2021 ICCV ICCV 2021

Physics-Based Human Motion Estimation and Synthesis From Videos

Abstract

Human motion synthesis is an important problem for applications in graphics and gaming, and even in simulation environments for robotics. Existing methods require accurate motion capture data for training, which is costly to obtain. Instead, we propose a framework for training generative models of physically plausible human motion directly from monocular RGB videos, which are much more widely available. At the core of our method is a novel optimization formulation that aims to correct imperfect image-based pose estimations by enforcing physics constraints and reasons about contacts in a differentiable way.

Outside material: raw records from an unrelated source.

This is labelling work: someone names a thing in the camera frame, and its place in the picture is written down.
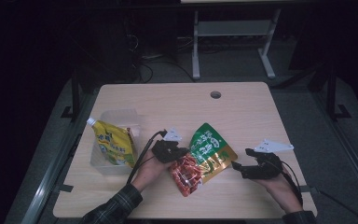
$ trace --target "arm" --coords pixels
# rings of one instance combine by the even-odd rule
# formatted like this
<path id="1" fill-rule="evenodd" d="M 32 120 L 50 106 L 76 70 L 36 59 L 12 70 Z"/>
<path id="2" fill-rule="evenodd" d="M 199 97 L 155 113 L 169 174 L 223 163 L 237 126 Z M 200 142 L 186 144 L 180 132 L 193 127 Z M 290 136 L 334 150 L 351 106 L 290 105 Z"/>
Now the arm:
<path id="1" fill-rule="evenodd" d="M 279 204 L 286 213 L 282 217 L 286 224 L 311 224 L 316 223 L 316 218 L 311 211 L 304 211 L 292 187 L 282 174 L 271 179 L 254 179 L 254 182 L 266 188 L 267 192 Z"/>
<path id="2" fill-rule="evenodd" d="M 130 184 L 121 189 L 107 203 L 88 212 L 80 223 L 123 223 L 143 200 L 141 192 L 172 164 L 172 162 L 161 163 L 154 157 L 151 150 L 146 152 L 144 161 L 145 163 L 139 168 L 137 176 Z"/>

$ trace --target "gray carpet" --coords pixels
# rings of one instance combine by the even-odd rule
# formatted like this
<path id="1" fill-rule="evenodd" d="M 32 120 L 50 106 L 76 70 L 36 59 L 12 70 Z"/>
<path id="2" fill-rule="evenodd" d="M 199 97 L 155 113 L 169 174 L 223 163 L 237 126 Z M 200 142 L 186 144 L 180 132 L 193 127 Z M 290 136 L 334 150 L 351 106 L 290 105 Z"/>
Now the gray carpet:
<path id="1" fill-rule="evenodd" d="M 279 84 L 295 72 L 287 70 L 295 45 L 294 40 L 272 43 L 268 56 L 277 74 L 277 78 L 273 80 L 266 77 L 255 46 L 201 54 L 199 82 L 263 81 L 269 85 Z M 153 71 L 150 82 L 192 82 L 189 77 L 190 55 L 188 51 L 180 53 L 177 63 L 172 63 L 169 58 L 145 62 Z M 141 67 L 141 74 L 144 80 L 152 75 L 151 70 L 145 66 Z M 296 148 L 295 153 L 308 184 L 328 193 L 358 213 L 358 175 L 354 172 L 345 146 L 337 136 L 337 130 L 341 130 L 358 155 L 358 102 L 351 88 L 339 79 L 337 103 L 345 105 L 352 118 L 333 122 L 324 110 L 325 90 L 319 93 L 309 92 L 306 88 L 309 81 L 310 77 L 305 77 L 285 90 L 272 90 L 273 99 L 291 143 Z M 82 101 L 81 104 L 85 114 L 90 112 L 97 93 L 98 90 L 94 94 L 81 94 L 82 99 L 88 98 L 88 101 Z M 71 105 L 71 99 L 71 83 L 68 81 L 51 114 L 17 198 L 7 215 L 7 224 L 22 221 L 51 160 L 60 150 L 62 141 L 66 139 L 75 142 L 76 136 L 83 132 L 85 120 L 77 120 L 76 122 L 80 122 L 81 125 L 75 126 L 71 120 L 61 118 L 65 107 Z M 63 182 L 70 161 L 69 158 L 56 186 Z M 78 219 L 56 218 L 52 215 L 57 197 L 57 188 L 52 189 L 38 223 L 77 223 Z M 326 196 L 313 193 L 312 197 L 318 209 L 319 223 L 358 223 L 358 217 Z M 246 220 L 246 223 L 282 222 Z"/>

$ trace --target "table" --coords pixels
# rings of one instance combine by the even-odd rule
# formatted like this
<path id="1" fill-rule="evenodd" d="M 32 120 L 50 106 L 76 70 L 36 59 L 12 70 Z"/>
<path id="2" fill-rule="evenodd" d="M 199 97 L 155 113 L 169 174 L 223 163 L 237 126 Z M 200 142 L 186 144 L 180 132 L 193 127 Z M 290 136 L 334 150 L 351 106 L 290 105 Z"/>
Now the table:
<path id="1" fill-rule="evenodd" d="M 213 91 L 220 92 L 221 97 L 211 97 Z M 204 122 L 223 136 L 237 152 L 236 161 L 242 165 L 256 165 L 245 149 L 257 146 L 265 138 L 290 143 L 269 88 L 262 82 L 105 85 L 90 116 L 98 118 L 105 110 L 128 108 L 135 108 L 140 116 L 141 148 L 154 133 L 171 127 L 183 137 L 179 147 L 187 147 L 193 133 Z M 93 130 L 87 126 L 64 180 L 64 185 L 73 189 L 60 192 L 54 216 L 82 217 L 107 202 L 125 185 L 127 175 L 104 176 L 90 165 L 93 143 Z M 299 184 L 306 185 L 294 151 L 277 155 L 291 165 Z M 242 179 L 241 173 L 231 166 L 188 197 L 182 196 L 166 172 L 143 192 L 143 197 L 144 201 L 130 218 L 244 219 L 283 215 L 262 187 Z M 316 215 L 310 194 L 303 193 L 303 198 L 304 208 Z"/>

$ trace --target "clear plastic box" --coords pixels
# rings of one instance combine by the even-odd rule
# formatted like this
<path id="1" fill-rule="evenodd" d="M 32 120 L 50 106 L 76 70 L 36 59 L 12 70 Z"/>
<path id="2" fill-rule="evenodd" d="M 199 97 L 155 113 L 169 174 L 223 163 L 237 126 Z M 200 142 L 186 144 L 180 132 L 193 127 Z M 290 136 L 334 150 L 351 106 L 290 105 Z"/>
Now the clear plastic box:
<path id="1" fill-rule="evenodd" d="M 120 128 L 131 128 L 133 144 L 135 146 L 134 159 L 138 159 L 139 136 L 141 132 L 140 119 L 135 109 L 106 110 L 101 114 L 99 120 L 111 123 Z M 91 152 L 90 163 L 103 175 L 129 175 L 132 171 L 129 165 L 114 165 L 101 152 L 97 141 Z"/>

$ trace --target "floor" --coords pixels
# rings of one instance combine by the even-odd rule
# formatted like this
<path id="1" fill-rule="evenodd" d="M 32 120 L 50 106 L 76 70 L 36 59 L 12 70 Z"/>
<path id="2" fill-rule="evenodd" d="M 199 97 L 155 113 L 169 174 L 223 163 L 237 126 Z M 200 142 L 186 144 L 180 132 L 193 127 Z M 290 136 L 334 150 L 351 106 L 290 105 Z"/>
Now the floor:
<path id="1" fill-rule="evenodd" d="M 200 55 L 201 78 L 197 82 L 261 81 L 272 87 L 299 72 L 288 70 L 296 46 L 294 39 L 272 42 L 268 57 L 277 75 L 275 79 L 268 79 L 265 75 L 257 55 L 259 42 L 246 41 L 247 44 L 240 47 L 221 48 L 224 47 L 224 43 L 221 43 L 219 46 L 213 46 L 216 49 L 214 52 L 203 51 Z M 149 83 L 193 82 L 190 78 L 191 51 L 179 51 L 176 62 L 164 56 L 144 60 L 144 65 L 140 67 L 140 75 L 142 78 L 138 78 L 134 83 L 149 78 Z M 307 182 L 321 191 L 312 193 L 318 208 L 318 222 L 358 223 L 358 216 L 325 196 L 330 195 L 358 213 L 358 166 L 353 162 L 354 155 L 358 158 L 358 102 L 351 87 L 338 79 L 337 105 L 344 105 L 351 118 L 332 121 L 324 109 L 326 88 L 320 92 L 310 92 L 307 89 L 310 79 L 311 76 L 304 77 L 285 89 L 271 88 L 271 94 L 291 143 L 296 148 L 295 153 Z M 29 211 L 38 187 L 45 180 L 45 174 L 51 171 L 51 164 L 63 148 L 67 149 L 68 154 L 62 158 L 63 166 L 57 172 L 48 199 L 42 204 L 43 209 L 35 218 L 35 223 L 78 222 L 78 218 L 57 218 L 51 211 L 75 153 L 76 147 L 73 146 L 83 132 L 97 94 L 98 89 L 94 93 L 81 92 L 79 117 L 75 121 L 62 118 L 62 111 L 72 105 L 71 80 L 68 80 L 50 115 L 21 189 L 7 215 L 6 224 L 21 223 L 27 210 Z M 280 220 L 241 222 L 245 221 L 251 224 L 282 223 Z M 219 223 L 228 223 L 228 220 L 221 220 Z"/>

This optimization yields corrected 3D poses and motions, as well as their corresponding contact forces. Results show that our physically-correct motions significantly outperform prior work on pose estimation. We then train a generative model to synthesize both future motion and contact forces. We demonstrate both qualitatively and quantitatively significantly improved motion synthesis quality and physical plausibility achieved by our method on the large scale Human3.6m dataset as compared to prior learning-based kinematic and physics-based methods. By learning directly from video, our method paves the way for large-scale, realistic and diverse motion synthesis not previously possible.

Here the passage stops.